**Action item**
Across all the entries below, how many lines mention the string "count"? Respond with a single number.

-------------------------

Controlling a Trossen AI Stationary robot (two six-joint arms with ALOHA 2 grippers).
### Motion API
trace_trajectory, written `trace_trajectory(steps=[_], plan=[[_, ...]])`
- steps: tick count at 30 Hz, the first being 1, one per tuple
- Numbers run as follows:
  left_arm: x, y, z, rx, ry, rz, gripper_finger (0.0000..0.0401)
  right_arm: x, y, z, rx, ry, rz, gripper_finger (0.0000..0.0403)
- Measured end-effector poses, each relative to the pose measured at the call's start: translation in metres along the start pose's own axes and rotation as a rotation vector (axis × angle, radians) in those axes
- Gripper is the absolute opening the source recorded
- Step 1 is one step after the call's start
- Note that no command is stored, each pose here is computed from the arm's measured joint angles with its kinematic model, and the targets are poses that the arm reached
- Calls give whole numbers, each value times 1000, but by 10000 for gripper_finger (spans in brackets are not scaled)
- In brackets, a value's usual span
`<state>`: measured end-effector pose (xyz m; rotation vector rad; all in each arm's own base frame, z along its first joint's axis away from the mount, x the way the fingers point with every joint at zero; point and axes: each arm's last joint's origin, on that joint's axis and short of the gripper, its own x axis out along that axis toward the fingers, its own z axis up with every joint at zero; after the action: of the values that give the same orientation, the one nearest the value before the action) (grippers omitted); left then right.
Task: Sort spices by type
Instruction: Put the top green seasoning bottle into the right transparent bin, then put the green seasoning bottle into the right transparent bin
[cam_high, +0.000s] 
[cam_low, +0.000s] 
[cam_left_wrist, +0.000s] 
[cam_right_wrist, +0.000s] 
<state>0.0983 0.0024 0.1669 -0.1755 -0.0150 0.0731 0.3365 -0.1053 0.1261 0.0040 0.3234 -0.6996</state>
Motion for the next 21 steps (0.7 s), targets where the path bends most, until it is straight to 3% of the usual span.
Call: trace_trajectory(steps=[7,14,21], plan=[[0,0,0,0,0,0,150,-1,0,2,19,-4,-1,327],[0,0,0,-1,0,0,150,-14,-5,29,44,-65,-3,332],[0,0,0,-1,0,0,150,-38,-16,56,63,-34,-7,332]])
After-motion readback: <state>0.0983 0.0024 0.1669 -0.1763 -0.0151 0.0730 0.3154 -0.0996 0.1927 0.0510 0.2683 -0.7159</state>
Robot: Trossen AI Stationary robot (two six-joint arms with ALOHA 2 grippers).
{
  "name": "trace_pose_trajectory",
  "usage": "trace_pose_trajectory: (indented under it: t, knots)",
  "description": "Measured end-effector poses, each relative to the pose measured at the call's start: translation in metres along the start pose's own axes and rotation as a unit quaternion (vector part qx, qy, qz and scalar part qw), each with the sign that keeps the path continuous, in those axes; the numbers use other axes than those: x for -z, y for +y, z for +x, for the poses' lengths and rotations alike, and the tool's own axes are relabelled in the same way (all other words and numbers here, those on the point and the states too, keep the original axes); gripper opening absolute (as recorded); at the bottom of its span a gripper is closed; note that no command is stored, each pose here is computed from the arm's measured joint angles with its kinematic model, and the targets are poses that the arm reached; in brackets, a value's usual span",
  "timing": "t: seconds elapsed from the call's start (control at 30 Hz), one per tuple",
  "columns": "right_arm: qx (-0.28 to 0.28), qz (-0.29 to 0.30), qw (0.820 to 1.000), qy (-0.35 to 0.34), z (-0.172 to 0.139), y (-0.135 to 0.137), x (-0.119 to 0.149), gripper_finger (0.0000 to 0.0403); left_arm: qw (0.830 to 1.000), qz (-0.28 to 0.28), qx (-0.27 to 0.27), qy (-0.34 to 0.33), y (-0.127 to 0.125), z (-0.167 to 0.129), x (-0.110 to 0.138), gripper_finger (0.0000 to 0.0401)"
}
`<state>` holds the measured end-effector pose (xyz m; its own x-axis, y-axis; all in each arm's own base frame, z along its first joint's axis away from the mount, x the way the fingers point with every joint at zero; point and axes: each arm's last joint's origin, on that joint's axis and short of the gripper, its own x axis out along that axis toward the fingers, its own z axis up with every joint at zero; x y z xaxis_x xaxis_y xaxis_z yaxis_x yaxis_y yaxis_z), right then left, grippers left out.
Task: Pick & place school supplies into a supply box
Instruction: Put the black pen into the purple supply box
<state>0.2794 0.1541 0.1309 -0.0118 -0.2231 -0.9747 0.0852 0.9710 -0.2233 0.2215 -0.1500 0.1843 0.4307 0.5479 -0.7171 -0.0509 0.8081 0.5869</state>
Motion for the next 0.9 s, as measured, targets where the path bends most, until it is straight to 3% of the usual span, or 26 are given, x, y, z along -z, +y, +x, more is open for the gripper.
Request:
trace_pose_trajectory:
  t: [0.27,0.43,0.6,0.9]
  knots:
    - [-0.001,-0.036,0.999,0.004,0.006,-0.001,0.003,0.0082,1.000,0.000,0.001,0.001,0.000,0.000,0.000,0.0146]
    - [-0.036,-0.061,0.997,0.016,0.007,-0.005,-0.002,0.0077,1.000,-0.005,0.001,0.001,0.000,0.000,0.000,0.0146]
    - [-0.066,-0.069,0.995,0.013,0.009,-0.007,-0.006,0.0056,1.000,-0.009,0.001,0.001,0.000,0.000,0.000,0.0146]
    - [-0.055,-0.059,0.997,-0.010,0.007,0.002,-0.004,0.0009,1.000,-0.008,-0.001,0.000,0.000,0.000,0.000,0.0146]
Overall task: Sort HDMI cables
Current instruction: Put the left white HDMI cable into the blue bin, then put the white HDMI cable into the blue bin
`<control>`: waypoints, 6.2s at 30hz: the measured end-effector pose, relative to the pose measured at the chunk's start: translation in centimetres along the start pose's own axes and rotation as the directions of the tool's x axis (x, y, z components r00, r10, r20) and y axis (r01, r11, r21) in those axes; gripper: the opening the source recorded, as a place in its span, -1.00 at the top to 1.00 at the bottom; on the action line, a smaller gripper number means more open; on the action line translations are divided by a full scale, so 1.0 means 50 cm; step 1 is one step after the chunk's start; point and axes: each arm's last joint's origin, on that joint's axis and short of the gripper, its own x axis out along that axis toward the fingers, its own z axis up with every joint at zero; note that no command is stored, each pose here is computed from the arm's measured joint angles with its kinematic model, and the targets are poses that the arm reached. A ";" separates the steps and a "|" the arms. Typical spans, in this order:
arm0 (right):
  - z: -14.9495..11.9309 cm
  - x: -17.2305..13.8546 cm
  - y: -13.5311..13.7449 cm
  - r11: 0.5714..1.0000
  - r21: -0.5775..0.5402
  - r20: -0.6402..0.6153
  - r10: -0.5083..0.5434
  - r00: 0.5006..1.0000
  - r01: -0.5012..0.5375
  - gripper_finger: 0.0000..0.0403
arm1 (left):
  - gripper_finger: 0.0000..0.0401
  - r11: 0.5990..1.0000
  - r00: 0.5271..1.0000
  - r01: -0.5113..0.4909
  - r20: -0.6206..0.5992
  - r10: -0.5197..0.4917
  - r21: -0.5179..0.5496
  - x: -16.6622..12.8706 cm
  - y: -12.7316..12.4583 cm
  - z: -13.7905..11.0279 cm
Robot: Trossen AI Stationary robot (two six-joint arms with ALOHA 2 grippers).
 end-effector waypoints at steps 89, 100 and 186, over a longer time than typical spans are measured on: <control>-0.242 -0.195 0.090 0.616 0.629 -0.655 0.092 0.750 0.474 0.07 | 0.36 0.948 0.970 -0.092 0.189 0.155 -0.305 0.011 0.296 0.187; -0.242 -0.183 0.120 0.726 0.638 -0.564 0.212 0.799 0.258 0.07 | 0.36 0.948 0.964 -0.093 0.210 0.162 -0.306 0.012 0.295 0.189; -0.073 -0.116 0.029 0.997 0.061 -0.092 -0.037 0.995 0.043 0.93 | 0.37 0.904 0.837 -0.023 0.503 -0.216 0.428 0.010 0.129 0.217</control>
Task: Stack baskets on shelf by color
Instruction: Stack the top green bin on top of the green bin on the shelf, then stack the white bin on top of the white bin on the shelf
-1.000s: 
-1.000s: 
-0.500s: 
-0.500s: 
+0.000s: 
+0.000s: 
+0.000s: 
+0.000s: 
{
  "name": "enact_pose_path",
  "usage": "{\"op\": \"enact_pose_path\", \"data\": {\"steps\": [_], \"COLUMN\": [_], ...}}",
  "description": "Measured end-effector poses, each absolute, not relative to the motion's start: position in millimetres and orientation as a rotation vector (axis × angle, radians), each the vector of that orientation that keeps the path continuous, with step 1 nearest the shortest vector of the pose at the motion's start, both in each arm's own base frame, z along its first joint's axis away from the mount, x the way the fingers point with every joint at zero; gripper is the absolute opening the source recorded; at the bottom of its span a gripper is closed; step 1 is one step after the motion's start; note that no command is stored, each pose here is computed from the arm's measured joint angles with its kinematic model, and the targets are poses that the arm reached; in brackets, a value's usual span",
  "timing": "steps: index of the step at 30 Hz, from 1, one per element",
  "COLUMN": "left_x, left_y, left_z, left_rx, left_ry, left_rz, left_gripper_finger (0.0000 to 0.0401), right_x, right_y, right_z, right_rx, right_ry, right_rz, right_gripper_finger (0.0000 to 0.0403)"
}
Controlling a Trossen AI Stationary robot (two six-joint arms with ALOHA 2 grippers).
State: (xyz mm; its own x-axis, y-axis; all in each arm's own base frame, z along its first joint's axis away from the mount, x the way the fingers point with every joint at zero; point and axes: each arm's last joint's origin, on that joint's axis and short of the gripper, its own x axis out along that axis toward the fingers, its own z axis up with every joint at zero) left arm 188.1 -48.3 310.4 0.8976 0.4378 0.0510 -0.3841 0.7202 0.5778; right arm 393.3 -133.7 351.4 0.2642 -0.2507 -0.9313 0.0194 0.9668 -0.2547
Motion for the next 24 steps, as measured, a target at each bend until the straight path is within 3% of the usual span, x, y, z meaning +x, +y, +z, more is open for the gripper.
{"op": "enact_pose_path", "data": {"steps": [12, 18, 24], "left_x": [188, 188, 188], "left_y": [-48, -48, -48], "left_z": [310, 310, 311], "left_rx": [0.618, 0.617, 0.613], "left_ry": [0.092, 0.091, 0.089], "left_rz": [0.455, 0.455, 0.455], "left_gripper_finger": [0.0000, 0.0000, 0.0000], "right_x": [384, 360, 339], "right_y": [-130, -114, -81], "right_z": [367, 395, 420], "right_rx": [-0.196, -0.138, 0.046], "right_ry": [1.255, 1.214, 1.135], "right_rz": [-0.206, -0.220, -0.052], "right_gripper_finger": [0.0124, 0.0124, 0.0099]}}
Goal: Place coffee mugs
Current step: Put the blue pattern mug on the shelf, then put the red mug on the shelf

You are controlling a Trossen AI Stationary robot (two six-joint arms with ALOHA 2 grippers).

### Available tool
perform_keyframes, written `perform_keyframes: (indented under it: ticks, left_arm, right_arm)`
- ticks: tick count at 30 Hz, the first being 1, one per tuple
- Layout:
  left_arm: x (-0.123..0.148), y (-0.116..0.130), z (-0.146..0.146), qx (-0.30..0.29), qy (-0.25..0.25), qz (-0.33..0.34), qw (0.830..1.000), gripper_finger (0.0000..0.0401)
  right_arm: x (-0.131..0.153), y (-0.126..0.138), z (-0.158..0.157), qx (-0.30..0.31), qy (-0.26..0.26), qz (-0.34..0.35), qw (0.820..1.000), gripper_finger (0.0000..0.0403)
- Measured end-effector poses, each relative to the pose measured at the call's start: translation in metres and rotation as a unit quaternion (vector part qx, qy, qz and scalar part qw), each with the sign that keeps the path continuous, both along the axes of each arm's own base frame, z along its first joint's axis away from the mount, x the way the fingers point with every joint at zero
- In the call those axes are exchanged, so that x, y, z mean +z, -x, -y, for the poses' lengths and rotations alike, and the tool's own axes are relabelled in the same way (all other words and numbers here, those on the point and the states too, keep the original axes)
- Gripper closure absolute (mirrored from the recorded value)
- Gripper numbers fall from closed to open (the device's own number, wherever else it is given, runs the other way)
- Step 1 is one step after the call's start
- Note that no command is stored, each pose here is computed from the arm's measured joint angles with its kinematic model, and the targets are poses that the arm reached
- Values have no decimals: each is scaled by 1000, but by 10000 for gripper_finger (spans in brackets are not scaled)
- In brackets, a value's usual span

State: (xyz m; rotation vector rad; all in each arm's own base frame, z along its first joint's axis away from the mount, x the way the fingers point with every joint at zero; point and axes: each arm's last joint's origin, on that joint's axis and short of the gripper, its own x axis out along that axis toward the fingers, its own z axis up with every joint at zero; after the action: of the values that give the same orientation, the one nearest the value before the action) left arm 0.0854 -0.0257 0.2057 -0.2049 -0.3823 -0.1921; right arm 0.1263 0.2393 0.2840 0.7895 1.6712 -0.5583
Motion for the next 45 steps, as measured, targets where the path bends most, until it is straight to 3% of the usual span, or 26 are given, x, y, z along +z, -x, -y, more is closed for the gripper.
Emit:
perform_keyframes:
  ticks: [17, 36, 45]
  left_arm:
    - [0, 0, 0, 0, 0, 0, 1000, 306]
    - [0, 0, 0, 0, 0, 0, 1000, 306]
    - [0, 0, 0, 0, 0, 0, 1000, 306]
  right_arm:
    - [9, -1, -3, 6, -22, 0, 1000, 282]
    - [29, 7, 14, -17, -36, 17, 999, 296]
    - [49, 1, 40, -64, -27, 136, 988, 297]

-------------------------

**Answer for this exercise**
2